Sexual expression is a normal and healthy part of human behavior. However, many health care providers are not effective at speaking with their patients about sexuality and sexual health, particularly midlife women. The success of treating erectile dysfunction (ED) in men has driven a dramatic interest in understanding female sexual problems, and a variety of treatments are now available and in development. However, in trying to understand and treat women who may be experiencing sexual distress, questions have naturally arisen about the differences between male and female sexual response. A brief history of the evolving understanding of female sexual response helps answer these questions.

Linear Model

In 1966, Masters and Johnson published their groundbreaking book, Human Sexual Response.1 They proposed a linear model of sexual response for both men and women composed of four stages, beginning with excitement/arousal and proceeding to plateau, orgasm, and resolution (see Figure 1). In 1979, Kaplan added the concept of desire to the model and condensed the response into three phases: desire, arousal, and orgasm.2,3 Over the past decade, this framework has been called into question for women for a number of reasons:

  1. It assumes that men and women have similar sexual responses, and in so doing may pathologize normal behavior in women.4,5
  2. Many women do not move progressively and sequentially through the phases as described.

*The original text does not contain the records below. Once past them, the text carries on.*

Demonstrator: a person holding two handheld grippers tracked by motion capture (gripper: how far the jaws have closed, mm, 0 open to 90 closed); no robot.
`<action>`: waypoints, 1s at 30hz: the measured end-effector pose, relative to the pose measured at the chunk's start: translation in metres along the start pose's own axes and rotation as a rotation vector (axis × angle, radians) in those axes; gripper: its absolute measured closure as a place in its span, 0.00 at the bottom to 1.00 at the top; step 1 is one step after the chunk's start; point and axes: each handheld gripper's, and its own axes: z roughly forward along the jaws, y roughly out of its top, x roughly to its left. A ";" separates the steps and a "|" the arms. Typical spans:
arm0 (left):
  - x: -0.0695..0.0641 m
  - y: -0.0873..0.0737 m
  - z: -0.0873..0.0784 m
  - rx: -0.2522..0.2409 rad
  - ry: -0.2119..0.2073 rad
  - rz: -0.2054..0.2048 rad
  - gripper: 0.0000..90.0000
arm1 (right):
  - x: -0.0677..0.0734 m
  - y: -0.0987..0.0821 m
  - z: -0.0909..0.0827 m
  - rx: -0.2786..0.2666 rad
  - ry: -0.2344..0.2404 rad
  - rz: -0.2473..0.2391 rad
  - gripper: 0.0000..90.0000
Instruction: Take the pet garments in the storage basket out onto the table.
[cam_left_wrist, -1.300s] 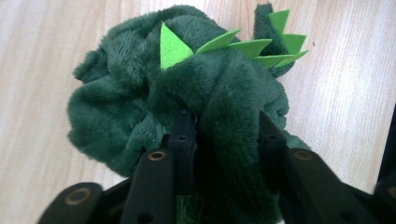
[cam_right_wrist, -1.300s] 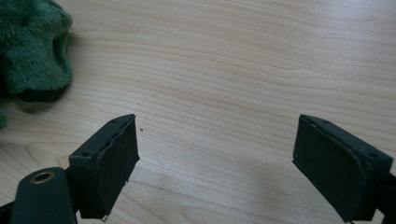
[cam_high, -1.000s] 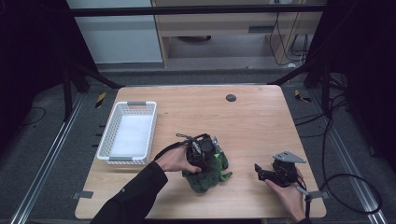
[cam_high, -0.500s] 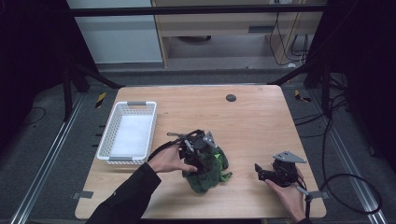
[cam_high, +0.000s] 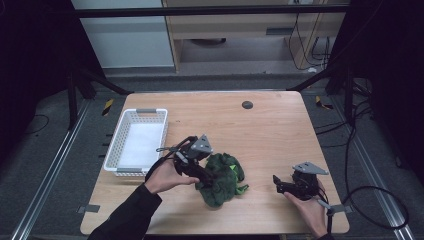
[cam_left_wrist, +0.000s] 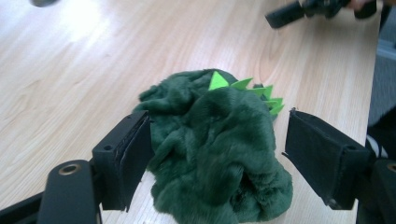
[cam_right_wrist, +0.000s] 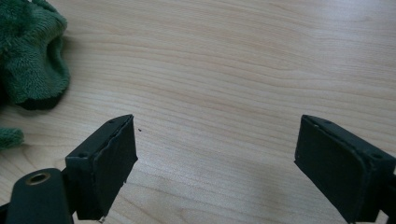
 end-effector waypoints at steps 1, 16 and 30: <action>0.000 0.000 0.000 0.000 0.000 0.000 0.25 | 0.000 0.000 0.000 0.000 0.000 0.000 0.14; 0.013 -0.067 -0.041 -0.223 0.175 -0.246 0.26 | 0.000 0.000 0.001 -0.004 -0.010 0.000 0.13; 0.007 -0.135 -0.050 -0.279 0.317 -0.417 0.38 | 0.000 0.000 0.000 -0.017 -0.014 -0.001 0.12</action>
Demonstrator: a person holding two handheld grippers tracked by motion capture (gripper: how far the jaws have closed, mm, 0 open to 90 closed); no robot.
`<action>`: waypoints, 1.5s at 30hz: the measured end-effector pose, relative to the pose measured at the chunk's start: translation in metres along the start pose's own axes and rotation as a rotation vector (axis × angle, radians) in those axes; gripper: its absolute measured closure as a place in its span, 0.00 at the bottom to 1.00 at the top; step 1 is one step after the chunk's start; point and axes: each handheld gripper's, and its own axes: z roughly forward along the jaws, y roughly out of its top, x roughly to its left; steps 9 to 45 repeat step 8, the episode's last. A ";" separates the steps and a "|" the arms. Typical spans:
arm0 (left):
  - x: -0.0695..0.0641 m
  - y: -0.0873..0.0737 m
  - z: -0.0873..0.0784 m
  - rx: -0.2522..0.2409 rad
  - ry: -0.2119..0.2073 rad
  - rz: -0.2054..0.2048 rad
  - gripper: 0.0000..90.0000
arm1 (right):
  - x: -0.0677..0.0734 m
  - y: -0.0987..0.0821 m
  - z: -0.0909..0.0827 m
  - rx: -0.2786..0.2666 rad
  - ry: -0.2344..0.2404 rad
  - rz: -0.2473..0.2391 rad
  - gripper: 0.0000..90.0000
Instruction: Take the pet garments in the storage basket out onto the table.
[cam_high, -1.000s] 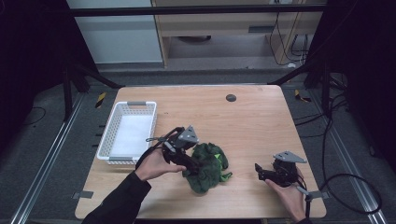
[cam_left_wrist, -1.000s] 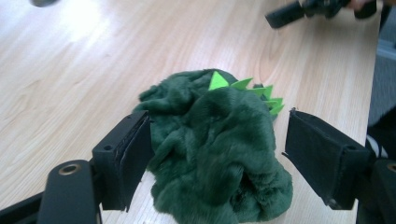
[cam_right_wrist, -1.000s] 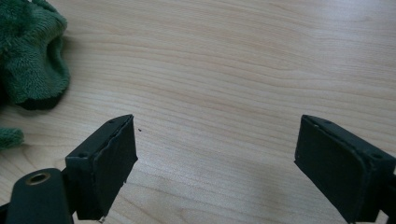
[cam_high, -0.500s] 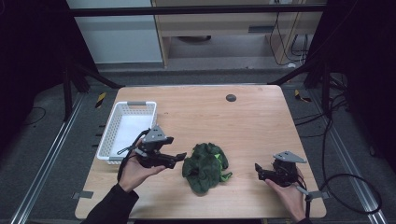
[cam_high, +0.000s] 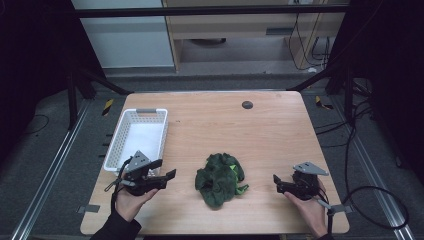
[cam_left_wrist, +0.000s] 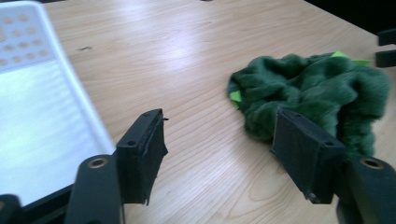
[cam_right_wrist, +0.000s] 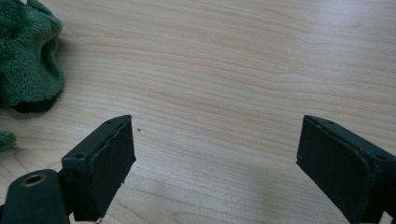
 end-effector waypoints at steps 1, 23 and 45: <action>0.001 -0.004 -0.001 0.003 0.004 -0.010 0.39 | 0.000 0.000 0.000 -0.003 -0.001 -0.004 0.12; 0.009 -0.030 -0.007 0.024 0.053 -0.046 0.42 | -0.002 -0.003 -0.003 -0.011 -0.010 -0.006 0.12; 0.009 -0.030 -0.007 0.024 0.053 -0.046 0.42 | -0.002 -0.003 -0.003 -0.011 -0.010 -0.006 0.12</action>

According to sex educator and researcher Beverly Whipple, PhD, RN, FAAN, professor emerita at Rutgers University, women may not even experience all of the phases—for example, they may move from sexual arousal to orgasm and satisfaction without experiencing sexual desire, or they can experience desire, arousal, and satisfaction but not orgasm.5 This thinking was alluded to by Masters and Johnson and is echoed by Rosemary Basson, MB, FRCP, of the University of British Columbia, who posits that much of female sexual desire is actually responsive rather than spontaneous—for instance, a reaction to a partner’s sexual interest rather than a spontaneous stirring of her own libido.6
  3. As a largely biologic model, the Masters and Johnson and Kaplan framework has been criticized because it does not take into account non-biologic experiences such as pleasure and satisfaction7 or place sexuality in the context of the relationship.4

Circular Model

In 1997, armed with the recognition that not all women conform to the linear model of sexual response, Whipple and Brash-McGreer proposed a circular sexual response pattern for women.7 This concept is built on the Reed model, which comprises four stages (see Figure 2): seduction (encompassing desire), sensations (excitement and plateau), surrender (orgasm), and reflection (resolution). By making Reed’s model circular, Whipple and Brash-McGreer demonstrate that pleasant and satisfying sexual experiences may have a reinforcing effect on a woman, leading to the seduction phase of the next sexual experience. If, during reflection, the sexual experience did not provide pleasure and satisfaction, the woman may not have a desire to repeat the experience.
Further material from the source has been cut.